• Task to carry out: Could you repeat the listing exactly, leaving out the pictures?

• Input data:
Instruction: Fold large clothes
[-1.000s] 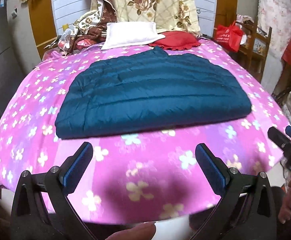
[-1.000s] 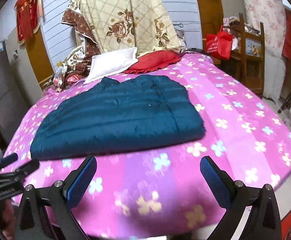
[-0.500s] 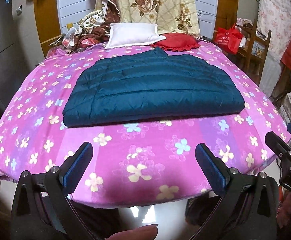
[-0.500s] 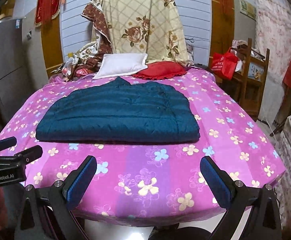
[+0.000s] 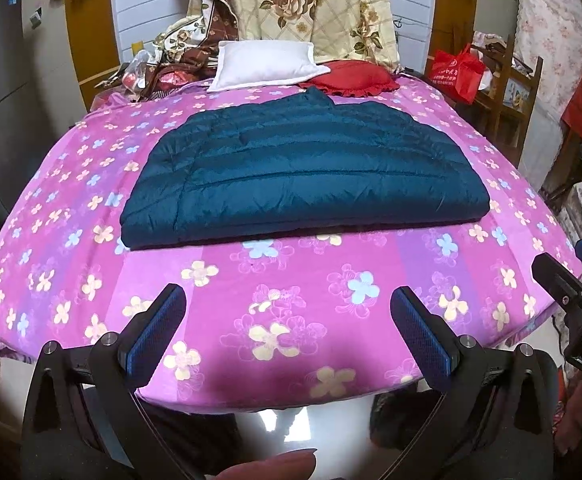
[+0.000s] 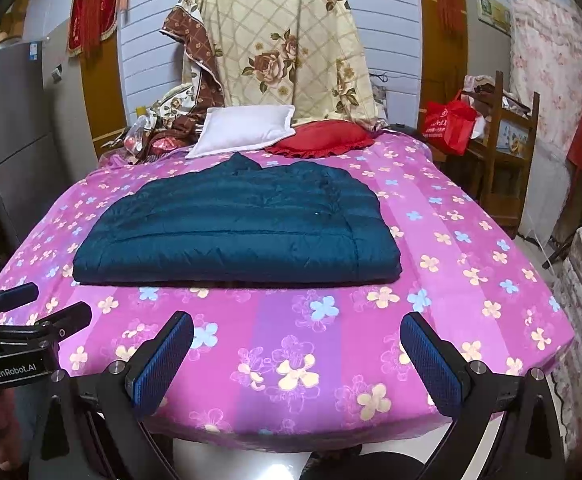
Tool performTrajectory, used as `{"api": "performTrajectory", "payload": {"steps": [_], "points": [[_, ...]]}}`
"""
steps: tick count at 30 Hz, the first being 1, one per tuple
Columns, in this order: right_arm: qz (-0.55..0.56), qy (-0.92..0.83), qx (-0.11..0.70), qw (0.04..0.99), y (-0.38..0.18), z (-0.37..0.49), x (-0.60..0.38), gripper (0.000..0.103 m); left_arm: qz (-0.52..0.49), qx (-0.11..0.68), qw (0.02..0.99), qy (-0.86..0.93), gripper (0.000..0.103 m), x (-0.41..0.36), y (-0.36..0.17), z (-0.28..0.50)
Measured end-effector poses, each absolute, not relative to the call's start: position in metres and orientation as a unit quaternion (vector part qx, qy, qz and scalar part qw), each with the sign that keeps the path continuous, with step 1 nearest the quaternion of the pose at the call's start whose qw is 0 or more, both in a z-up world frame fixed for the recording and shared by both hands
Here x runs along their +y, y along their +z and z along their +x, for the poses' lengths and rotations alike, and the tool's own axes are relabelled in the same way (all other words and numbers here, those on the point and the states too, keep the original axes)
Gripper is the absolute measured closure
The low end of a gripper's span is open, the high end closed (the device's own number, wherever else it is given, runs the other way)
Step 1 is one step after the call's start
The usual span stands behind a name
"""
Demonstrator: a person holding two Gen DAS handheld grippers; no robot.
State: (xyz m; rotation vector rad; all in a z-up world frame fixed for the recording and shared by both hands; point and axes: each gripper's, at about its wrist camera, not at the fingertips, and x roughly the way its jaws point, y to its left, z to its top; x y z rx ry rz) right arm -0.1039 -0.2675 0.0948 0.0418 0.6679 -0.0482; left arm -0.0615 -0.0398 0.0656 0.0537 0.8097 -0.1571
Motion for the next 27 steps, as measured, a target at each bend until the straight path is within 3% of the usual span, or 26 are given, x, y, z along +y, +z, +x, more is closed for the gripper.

• Written reply:
Instruction: Fold large clothes
[-1.000s] 
[-1.000s] 
[-0.500s] 
[-0.500s] 
[+0.000s] 
[+0.000s] 
Tool performTrajectory, used as `{"api": "performTrajectory", "payload": {"steps": [_], "points": [[_, ...]]}}`
"""
steps: tick count at 30 Hz, the first being 1, one per tuple
Columns, in this order: right_arm: qz (-0.55..0.56), qy (-0.92..0.83), qx (-0.11..0.70), qw (0.04..0.99), y (-0.38..0.18), z (-0.37..0.49), x (-0.60..0.38), gripper (0.000..0.103 m); left_arm: qz (-0.52..0.49), qx (-0.11..0.68), qw (0.02..0.99), qy (-0.86..0.93), gripper (0.000..0.103 m), x (-0.41..0.36), y (-0.36..0.17), z (-0.28..0.50)
Measured end-effector poses, each absolute, not relative to the call's start: position in metres and orientation as a unit quaternion (vector part qx, qy, qz and scalar part qw), each with the sign that keeps the path continuous, with step 1 nearest the quaternion of the pose at the call's start whose qw is 0 or more, both in a z-up world frame fixed for the recording and shared by both hands
Here x runs along their +y, y along their +z and z along their +x, for the poses' lengths and rotations alike, and the tool's own axes are relabelled in the same way (all other words and numbers here, those on the point and the states too, keep the original axes)
Gripper is the absolute measured closure
The low end of a gripper's span is open, the high end closed (the device's own number, wherever else it is given, runs the other way)
Step 1 is one step after the call's start
The usual span stands behind a name
"""
Demonstrator: a person holding two Gen DAS handheld grippers; no robot.
State: (xyz m; rotation vector rad; all in a z-up world frame fixed for the recording and shared by both hands; point and axes: each gripper's, at about its wrist camera, not at the fingertips, and x roughly the way its jaws point, y to its left, z to its top; x y z rx ry rz) right arm -0.1039 -0.2675 0.0948 0.0418 0.6679 -0.0482; left arm -0.0615 -0.0398 0.0656 0.0537 0.8097 -0.1571
Motion for the next 27 steps, as measured, a target at each bend until the straight path is within 3% of the usual span, or 26 are given, x, y, z along +y, +z, +x, more is closed for the gripper.

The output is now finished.